Di World Cup (Qatar 2022) kesebelasan Jepang menelan kekalahan yang menyesakkan. Pada babak 16 besar. Semula, target Jepang adalah delapan besar, namun target ini tak tercapai. Setelah mengalahkan dua tim raksasa, Jerman dan Spanyol, Jepang dikalahkan Croatia dalam pertandingan fair-play. Kalah ya kalah, Jepang tidak mengeluarkan sepatah kata pun untuk beralasan. Tetapi yang pertama keluar dari mulut pemain dan pelatih mereka, Hajime Moriyasu; terimakasih untuk para pendukung mereka dan penyelenggara Piala Dunia ini, Moriyasu membungkuk dalam-dalam di hadapan pendukungnya. Dan, yang tidak banyak diketahui orang, dia kembali lagi ke tengah lapangan sejam setelah pertandingan itu berakhir, dan hampir tidak ada media peliput. Dia sekali lagi membungkuk dalam-dalam di dalam stadion yang hampir kosong itu untuk menunjukkan rasa terima kasih dan kerendahan hatinya pada tempat (stadion) pertandingan ini. Tim Jepang memang kalah, tapi tetap melakukan tradisi mereka; membersihkan kamar ganti sebersih-bersihnya, melipat origami berbentuk “tsuru” (semacam burung bangau yang dipercaya membawa keberuntungan), menulis kata “terima kasih” dalam bahasa Arab, dan meninggalkan kamar ganti itu dengan sunyi. Pendukung kesebelasan Jepang pun sama, mereka membersihkan stadion, bukan hanya area sekitar mereka duduk. Banyak di antara mereka yang melakukannya sambil menangis. Mereka melakukan ini bukan karena ingin diliput media massa, tapi karena ini tradisi mereka. Dalam pertandingan Liga Nasional, J-League, mereka melakukan ini tanpa ada yang meliput (media massa), semboyan mereka “meninggalkan stadion dalam keadaan lebih bersih dari waktu mereka datang.” Kapten kesebelasan, Maya Yoshida pernah mengatakan bahwa kebiasaan bersih-bersih ini sesuatu yang biasa, bukan sesuatu untuk diliput media.

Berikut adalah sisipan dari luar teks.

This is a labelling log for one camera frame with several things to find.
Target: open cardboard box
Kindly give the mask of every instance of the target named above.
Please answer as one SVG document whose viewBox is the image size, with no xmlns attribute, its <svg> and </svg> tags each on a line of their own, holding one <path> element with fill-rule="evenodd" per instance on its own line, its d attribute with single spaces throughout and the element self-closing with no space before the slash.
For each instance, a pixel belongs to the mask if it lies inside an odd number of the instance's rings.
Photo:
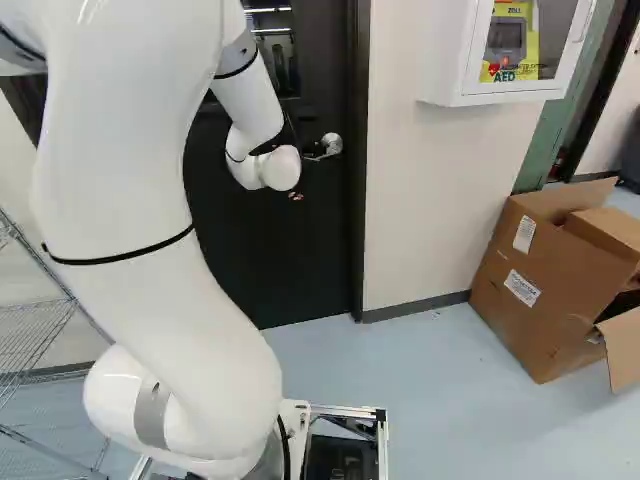
<svg viewBox="0 0 640 480">
<path fill-rule="evenodd" d="M 640 257 L 565 225 L 572 212 L 601 207 L 616 180 L 510 197 L 474 278 L 471 305 L 538 383 L 605 356 L 614 392 L 640 381 L 640 308 L 605 312 Z"/>
</svg>

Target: box flap
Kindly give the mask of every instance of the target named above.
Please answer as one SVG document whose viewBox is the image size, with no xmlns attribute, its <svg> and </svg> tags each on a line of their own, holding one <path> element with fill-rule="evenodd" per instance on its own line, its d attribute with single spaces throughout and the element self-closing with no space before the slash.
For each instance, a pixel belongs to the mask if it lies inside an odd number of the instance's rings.
<svg viewBox="0 0 640 480">
<path fill-rule="evenodd" d="M 565 228 L 614 255 L 640 260 L 640 220 L 615 207 L 572 212 Z"/>
<path fill-rule="evenodd" d="M 629 310 L 596 327 L 604 335 L 611 390 L 640 382 L 640 308 Z"/>
<path fill-rule="evenodd" d="M 618 177 L 576 183 L 566 187 L 547 188 L 540 192 L 510 197 L 542 218 L 559 225 L 569 212 L 602 206 L 618 181 Z"/>
</svg>

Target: black stripe
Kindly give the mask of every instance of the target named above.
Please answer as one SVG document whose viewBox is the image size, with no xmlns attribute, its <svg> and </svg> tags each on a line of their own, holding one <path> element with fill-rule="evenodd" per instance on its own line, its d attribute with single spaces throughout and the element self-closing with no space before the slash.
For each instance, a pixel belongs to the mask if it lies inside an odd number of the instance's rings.
<svg viewBox="0 0 640 480">
<path fill-rule="evenodd" d="M 236 160 L 235 158 L 233 158 L 231 156 L 231 154 L 229 152 L 227 152 L 227 150 L 225 149 L 224 153 L 227 155 L 227 157 L 229 157 L 229 160 L 231 160 L 233 163 L 242 163 L 246 160 L 246 158 L 243 158 L 242 160 Z"/>
<path fill-rule="evenodd" d="M 55 255 L 52 255 L 47 249 L 47 246 L 45 244 L 42 244 L 42 248 L 44 249 L 45 252 L 49 254 L 49 256 L 51 257 L 51 260 L 53 260 L 56 263 L 60 263 L 62 265 L 72 265 L 76 267 L 81 267 L 81 266 L 86 267 L 90 265 L 103 265 L 105 263 L 114 263 L 114 262 L 121 262 L 122 260 L 130 260 L 135 257 L 141 257 L 142 255 L 147 255 L 157 250 L 161 250 L 173 243 L 176 243 L 182 240 L 184 237 L 189 235 L 189 233 L 191 233 L 191 230 L 193 230 L 193 224 L 189 225 L 189 227 L 187 227 L 186 230 L 183 230 L 175 237 L 171 237 L 170 239 L 165 240 L 164 242 L 156 243 L 155 245 L 141 248 L 140 250 L 134 250 L 132 252 L 122 253 L 120 255 L 112 255 L 110 257 L 89 258 L 85 260 L 60 258 L 60 257 L 56 257 Z"/>
<path fill-rule="evenodd" d="M 247 68 L 249 68 L 253 62 L 256 61 L 256 58 L 258 58 L 258 47 L 256 47 L 256 51 L 253 54 L 253 57 L 251 57 L 251 60 L 249 60 L 246 64 L 244 64 L 242 67 L 238 68 L 237 70 L 234 70 L 233 72 L 229 72 L 229 73 L 223 73 L 221 75 L 214 75 L 213 79 L 214 80 L 222 80 L 225 78 L 231 78 L 231 77 L 235 77 L 236 75 L 241 74 L 242 72 L 244 72 Z"/>
<path fill-rule="evenodd" d="M 9 31 L 6 28 L 4 28 L 2 25 L 0 25 L 0 34 L 4 35 L 7 38 L 7 40 L 13 43 L 17 48 L 31 55 L 33 59 L 40 60 L 41 62 L 46 62 L 46 59 L 40 53 L 27 47 L 24 43 L 22 43 L 20 40 L 14 37 L 11 33 L 9 33 Z"/>
</svg>

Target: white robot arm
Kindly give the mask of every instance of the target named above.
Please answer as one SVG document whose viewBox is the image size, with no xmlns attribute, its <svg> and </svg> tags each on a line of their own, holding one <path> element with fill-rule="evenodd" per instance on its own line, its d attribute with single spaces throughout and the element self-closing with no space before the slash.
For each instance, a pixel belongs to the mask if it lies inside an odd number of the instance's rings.
<svg viewBox="0 0 640 480">
<path fill-rule="evenodd" d="M 239 0 L 0 0 L 0 24 L 0 57 L 49 73 L 34 215 L 57 272 L 116 342 L 85 383 L 90 418 L 162 462 L 244 477 L 277 438 L 281 371 L 207 269 L 182 154 L 211 87 L 245 188 L 292 188 L 300 158 L 290 146 L 250 156 L 283 116 Z"/>
</svg>

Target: door lever
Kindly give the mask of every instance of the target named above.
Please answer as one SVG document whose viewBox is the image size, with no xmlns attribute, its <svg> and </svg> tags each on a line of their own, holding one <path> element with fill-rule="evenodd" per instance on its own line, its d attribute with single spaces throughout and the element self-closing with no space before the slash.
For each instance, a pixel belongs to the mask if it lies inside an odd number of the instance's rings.
<svg viewBox="0 0 640 480">
<path fill-rule="evenodd" d="M 344 150 L 344 142 L 342 137 L 337 133 L 325 133 L 320 140 L 320 145 L 324 147 L 324 154 L 319 155 L 317 157 L 302 157 L 305 160 L 310 160 L 312 162 L 319 162 L 320 160 L 324 160 L 325 158 L 335 157 L 336 155 L 340 155 Z"/>
</svg>

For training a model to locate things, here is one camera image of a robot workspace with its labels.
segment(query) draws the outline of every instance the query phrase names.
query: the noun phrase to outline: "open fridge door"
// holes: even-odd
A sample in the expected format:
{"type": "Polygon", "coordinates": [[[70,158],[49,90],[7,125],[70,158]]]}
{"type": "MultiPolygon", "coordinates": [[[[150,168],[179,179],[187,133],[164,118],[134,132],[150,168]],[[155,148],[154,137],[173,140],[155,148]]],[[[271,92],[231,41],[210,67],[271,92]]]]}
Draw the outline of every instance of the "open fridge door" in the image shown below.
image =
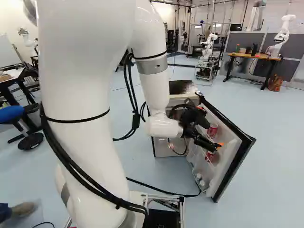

Melakukan sesuatu yang baik dalam kondisi senang itu gampang, semua orang bisa! Namun melakukannya dalam kondisi “jatuh” itu sangat sulit. Ini perlu penguasaan diri dan disiplin yang ditanamkan sepanjang hidup. Jepang bisa melakukan ini bukan karena mereka terlahir demikian. “Investasi pendidikan” mereka, dalam bentuk “Soft Power”, muncul pada saat mereka terpuruk sekali pun. Mereka menunjukkan pada dunia bahwa kemampuan dan penguasaan diri untuk berlaku lembut, sopan, disiplin dan beradab itu adalah “power”. Tanpa banyak mulut dan drama, mereka menunjukkan pada dunia “template”dari masyarakat yang beradab.
Kesebelasan Jepang dan para pendukungnya datang untuk menyuguhkan permainan sepak bola yang baik dan dengan semangat sportivitas. Mereka tidak pernah meremehkan lawan, apalagi mengolok-olok lawan yang kalah. Mereka tahu bahwa lawan tanding mereka berusaha sama kerasnya dengan mereka. Hanya orang yang telah berusaha keras yang bisa menghargai usaha orang lain. Kali ini mereka kalah dalam sepak bola, tapi “Soft Power” mereka menang besar! Mereka “menang” dalam kekalahan. Investasi pendidikan mereka “berbunga” di Doha.